Chinese New Year in Singapore

It’s that time of the year again where families gather, dragon dances fill the streets and everyone starts debating who has the best pineapple tarts. It’s Chinese New Year in Singapore! And if there’s one thing Singaporeans know how to do, it’s how to celebrate the new year in style.

Chinese New Year Soup
My mother-in-law’s special Chinese New Year soup being prepared

Festive Food

Like most things in Singapore, Chinese New Year revolves around food and lots of it! The dishes vary from family to family, but typically, lo hei, soup, fish, and dumplings are served. Naturally, there is an abundance of special treats as well.

Lo Hei toss - no Chinese New Year celebration is complete without it in Singapore
Lo Hei toss – no Chinese New Year celebration is complete without it in Singapore

Lo hei or yusheng is a dish and tradition that is unique to Singapore that typically launches each family meal. Everyone gathers around the table to toss this raw fish salad and if we’re lucky someone will remember to shout the blessings associated with each ingredient. The higher you toss, the more prosperity you’ll enjoy in the new year. I just think it’s fun to make a bit of a mess!

Family gathered for our Reunion Dinner

Family Gatherings

Reuniting with family is a major theme of Chinese New Year celebrations in Singapore and beyond. On the eve of the new year, everyone gathers for a Reunion Dinner which feels like Thanksgiving in the United States. The Reunion Dinner is just the first of several family meet-ups. During the first two days of the celebration, everyone visits with family and close friends for a meal or snacks.

woman passing red envelope to relative during festive event
Ang pau being presented
Photo by Angela Roma on

Guests present two oranges to their hosts as a symbol of prosperity upon arrival. Guests and hosts move on to exchanging new year greetings along with the mandatory ang pau, or red envelopes filled with money. Older generations present these to the younger, unmarried generation with crisp, new notes contained inside. Just remember, the bigger the ang pau, the more prosperous the new year is said to be!

As guests depart the host gives two oranges to take to the next house. My husband calls it, The Great Orange Exchange.

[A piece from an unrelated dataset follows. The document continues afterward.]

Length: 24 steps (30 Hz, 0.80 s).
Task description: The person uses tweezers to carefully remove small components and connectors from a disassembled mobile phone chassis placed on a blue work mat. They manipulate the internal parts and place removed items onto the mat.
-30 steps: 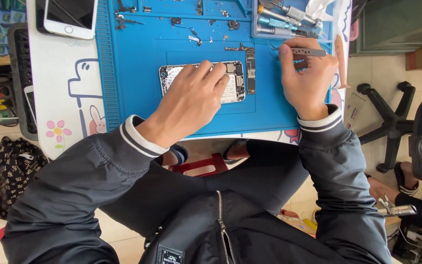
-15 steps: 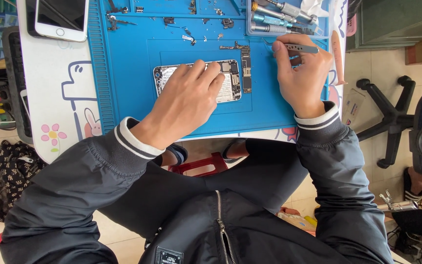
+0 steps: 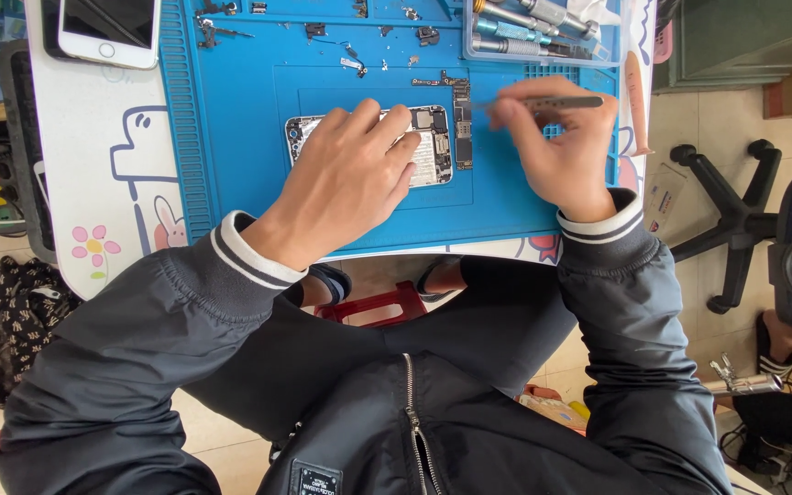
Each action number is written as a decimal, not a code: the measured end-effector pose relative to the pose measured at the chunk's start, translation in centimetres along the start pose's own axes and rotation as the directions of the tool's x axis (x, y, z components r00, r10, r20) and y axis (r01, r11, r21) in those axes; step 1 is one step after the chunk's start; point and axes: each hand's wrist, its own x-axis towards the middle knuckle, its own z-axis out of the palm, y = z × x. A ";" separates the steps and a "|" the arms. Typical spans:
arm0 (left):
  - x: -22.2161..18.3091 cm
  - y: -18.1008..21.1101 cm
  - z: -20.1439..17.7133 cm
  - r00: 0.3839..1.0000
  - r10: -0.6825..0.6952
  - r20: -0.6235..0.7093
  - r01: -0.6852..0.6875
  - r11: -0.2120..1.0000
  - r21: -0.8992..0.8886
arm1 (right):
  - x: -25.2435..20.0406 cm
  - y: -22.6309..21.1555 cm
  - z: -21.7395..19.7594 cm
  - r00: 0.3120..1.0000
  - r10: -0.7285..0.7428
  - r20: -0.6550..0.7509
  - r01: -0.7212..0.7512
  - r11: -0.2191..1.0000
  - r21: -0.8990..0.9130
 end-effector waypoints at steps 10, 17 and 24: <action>0.2 0.1 -0.2 0.999 0.031 -0.018 -0.028 0.990 0.135 | 0.2 -2.6 1.4 0.949 0.078 0.306 -0.127 0.981 0.146; 0.2 0.2 -0.4 0.999 0.038 -0.021 -0.033 0.981 0.191 | -0.1 -2.3 1.8 0.952 0.163 0.258 -0.207 0.966 0.157; 0.1 0.2 -0.3 0.998 0.063 0.017 -0.065 0.964 0.258 | 0.0 -2.3 1.9 0.945 0.167 0.280 -0.222 0.958 0.179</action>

people performing dragon dance
Lion Dance being performed to scare away any bad luck from the previous year
Photo by Quang Nguyen Vinh on


A Chinese New Year celebrations aren’t complete without dragon and lion dances and don’t forget about all the lantern displays. Don’t light any firecrackers in Singapore though, they’re outlawed!

Lion dances are my absolute favorite thing about Chinese New Year. These dances are loud, raucous, and meant to scare any bad luck or demons away from the year before. My heart skips a beat when I walk into a shopping mall only to be greeted by the deafening sound of drums and gongs. The noise is so intense in an enclosed space that it takes you over.

Neighborhood house decorated for Chinese New Year

Houses, like shopping centers, get prepared for the new year. You’ll see everyone cleaning, sweeping, and dusting to ensure no bad luck remains from the year before. The garbage collectors are especially busy this time of year.

If you want a hair cut or a manicure before Chinese New Year, you’ll pay a premium and you’ll need to bring along a red envelope.

So there you have it, a quick guide to celebrating Chinese New Year in Singapore. Eat, drink, eat some more, be merry and have a happy and prosperous new year! Gong xi fa cai!